ASSIGNED TASK:
Exact duplicates of the lines from the top of the data through the line containing "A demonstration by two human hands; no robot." are needed, with every picture left out.

----- RECORDED INFORMATION

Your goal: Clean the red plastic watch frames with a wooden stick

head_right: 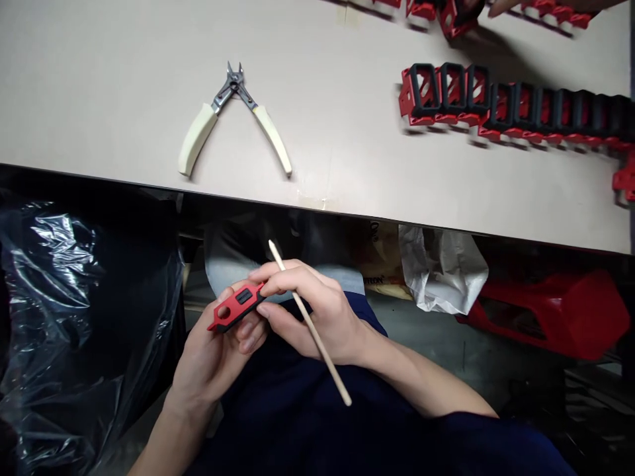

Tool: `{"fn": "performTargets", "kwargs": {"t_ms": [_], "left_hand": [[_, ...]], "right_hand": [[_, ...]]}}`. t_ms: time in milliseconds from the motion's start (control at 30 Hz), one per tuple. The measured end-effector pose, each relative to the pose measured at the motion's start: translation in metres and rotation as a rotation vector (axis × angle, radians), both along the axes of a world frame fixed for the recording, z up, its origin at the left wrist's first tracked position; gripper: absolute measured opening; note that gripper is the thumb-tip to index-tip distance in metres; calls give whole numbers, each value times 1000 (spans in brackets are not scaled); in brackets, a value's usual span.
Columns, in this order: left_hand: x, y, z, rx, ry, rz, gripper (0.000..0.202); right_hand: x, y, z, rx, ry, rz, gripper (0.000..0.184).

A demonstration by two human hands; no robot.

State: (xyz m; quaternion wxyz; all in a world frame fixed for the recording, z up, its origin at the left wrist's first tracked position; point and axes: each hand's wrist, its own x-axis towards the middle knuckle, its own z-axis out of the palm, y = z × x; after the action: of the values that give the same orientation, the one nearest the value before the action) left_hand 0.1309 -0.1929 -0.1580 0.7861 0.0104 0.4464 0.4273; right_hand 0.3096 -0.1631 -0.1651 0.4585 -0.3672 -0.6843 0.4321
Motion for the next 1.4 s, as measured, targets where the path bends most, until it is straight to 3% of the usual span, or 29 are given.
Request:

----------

SOLUTION BELOW:
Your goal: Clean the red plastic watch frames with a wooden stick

head_right: 

Tool: `{"fn": "performTargets", "kwargs": {"t_ms": [_], "left_hand": [[_, ...]], "right_hand": [[_, ...]]}}`. t_ms: time in milliseconds from the motion's start (control at 30 Hz), one per tuple. The measured end-effector pose, each relative to the pose measured at the motion's start: translation in metres and rotation as a rotation vector (axis × angle, radians), both along the axes of a world frame fixed for the recording, z up, its origin at the left wrist's first tracked position; gripper: absolute measured opening; note that gripper is the thumb-tip to index-tip distance in metres; calls give whole numbers, each value times 1000 (spans in brackets are not scaled); in brackets, a value's usual span.
Columns, in this order: left_hand: x, y, z, rx, ry, rz, gripper (0.000..0.202); right_hand: x, y, z, rx, ry, rz, gripper (0.000..0.184).

A demonstration by two human hands; no robot.

The required output has been supplied.